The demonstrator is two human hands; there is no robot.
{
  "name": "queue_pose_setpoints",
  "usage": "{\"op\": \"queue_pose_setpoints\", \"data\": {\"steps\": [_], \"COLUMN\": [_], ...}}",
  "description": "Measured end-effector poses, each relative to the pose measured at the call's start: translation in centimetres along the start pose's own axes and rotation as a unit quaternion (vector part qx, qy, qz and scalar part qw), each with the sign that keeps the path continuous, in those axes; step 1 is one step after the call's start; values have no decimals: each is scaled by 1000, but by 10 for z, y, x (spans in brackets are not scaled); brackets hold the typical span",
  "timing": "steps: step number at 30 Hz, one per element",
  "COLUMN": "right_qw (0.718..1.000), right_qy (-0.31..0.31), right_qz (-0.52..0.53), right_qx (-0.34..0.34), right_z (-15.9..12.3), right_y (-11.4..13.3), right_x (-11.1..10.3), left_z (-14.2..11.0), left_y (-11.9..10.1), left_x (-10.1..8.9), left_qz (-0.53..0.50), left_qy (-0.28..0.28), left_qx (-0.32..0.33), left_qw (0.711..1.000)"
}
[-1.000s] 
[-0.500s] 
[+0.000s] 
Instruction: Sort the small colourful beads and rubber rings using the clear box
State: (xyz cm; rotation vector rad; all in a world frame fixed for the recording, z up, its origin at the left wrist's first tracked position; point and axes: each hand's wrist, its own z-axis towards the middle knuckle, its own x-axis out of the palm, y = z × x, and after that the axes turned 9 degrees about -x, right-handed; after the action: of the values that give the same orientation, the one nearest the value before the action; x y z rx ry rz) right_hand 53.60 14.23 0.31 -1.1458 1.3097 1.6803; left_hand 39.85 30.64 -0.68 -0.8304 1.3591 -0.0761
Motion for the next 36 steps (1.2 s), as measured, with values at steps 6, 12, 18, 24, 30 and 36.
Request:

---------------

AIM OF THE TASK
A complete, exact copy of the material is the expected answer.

RESULT OF THIS TASK
The demonstrator is two human hands; there is no robot.
{
  "name": "queue_pose_setpoints",
  "usage": "{\"op\": \"queue_pose_setpoints\", \"data\": {\"steps\": [_], \"COLUMN\": [_], ...}}",
  "description": "Measured end-effector poses, each relative to the pose measured at the call's start: translation in centimetres along the start pose's own axes and rotation as a unit quaternion (vector part qx, qy, qz and scalar part qw), each with the sign that keeps the path continuous, in those axes; step 1 is one step after the call's start; values have no decimals: each is scaled by 1000, but by 10 for z, y, x (spans in brackets are not scaled); brackets hold the typical span",
  "timing": "steps: step number at 30 Hz, one per element",
  "COLUMN": "right_qw (0.718..1.000), right_qy (-0.31..0.31), right_qz (-0.52..0.53), right_qx (-0.34..0.34), right_z (-15.9..12.3), right_y (-11.4..13.3), right_x (-11.1..10.3), left_z (-14.2..11.0), left_y (-11.9..10.1), left_x (-10.1..8.9), left_qz (-0.53..0.50), left_qy (-0.28..0.28), left_qx (-0.32..0.33), left_qw (0.711..1.000)"
}
[-1.000s] 
[-0.500s] 
[+0.000s] 
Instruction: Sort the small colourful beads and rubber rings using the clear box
State: (xyz cm; rotation vector rad; all in a world frame fixed for the recording, z up, its origin at the left wrist's first tracked position; point and axes: each hand's wrist, its own z-axis towards the middle knuckle, its own x-axis out of the palm, y = z × x, and after that the axes turned 9 degrees about -x, right-handed; after the action: of the values that give the same orientation, the one nearest the value before the action; x y z rx ry rz) right_hand 53.60 14.23 0.31 -1.1458 1.3097 1.6803; left_hand 39.85 30.64 -0.68 -0.8304 1.3591 -0.0761
Motion for the next 36 steps (1.2 s), as measured, with values at steps 6, 12, 18, 24, 30 and 36.
Request:

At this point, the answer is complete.